What needs to be done. Find the number of lines below in which the word "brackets" occurs. Write only that number.
___ Data excerpt
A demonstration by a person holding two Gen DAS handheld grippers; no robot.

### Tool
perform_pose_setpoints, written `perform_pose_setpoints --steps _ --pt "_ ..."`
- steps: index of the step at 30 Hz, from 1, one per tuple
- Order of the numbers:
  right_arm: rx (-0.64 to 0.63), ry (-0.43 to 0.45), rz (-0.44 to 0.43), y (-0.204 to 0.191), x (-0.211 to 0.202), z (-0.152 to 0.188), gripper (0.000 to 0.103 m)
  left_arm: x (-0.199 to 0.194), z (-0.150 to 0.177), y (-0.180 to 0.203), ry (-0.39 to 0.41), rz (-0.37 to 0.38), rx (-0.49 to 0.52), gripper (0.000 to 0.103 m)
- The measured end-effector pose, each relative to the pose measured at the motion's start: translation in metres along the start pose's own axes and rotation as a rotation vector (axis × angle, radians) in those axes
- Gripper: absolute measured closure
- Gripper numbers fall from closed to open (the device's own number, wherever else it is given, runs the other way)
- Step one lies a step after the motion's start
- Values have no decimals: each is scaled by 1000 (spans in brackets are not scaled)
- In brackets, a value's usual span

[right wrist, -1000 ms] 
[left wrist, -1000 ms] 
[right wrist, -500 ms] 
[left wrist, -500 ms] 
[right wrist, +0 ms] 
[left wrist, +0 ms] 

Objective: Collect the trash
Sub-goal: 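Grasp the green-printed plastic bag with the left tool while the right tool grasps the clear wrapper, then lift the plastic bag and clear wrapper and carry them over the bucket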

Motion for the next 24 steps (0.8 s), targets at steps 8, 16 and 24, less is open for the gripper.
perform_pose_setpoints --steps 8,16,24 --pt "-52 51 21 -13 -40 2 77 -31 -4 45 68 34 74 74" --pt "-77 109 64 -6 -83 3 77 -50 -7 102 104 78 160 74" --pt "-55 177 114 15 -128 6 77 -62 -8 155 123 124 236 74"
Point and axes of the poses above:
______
Finished exercise. 2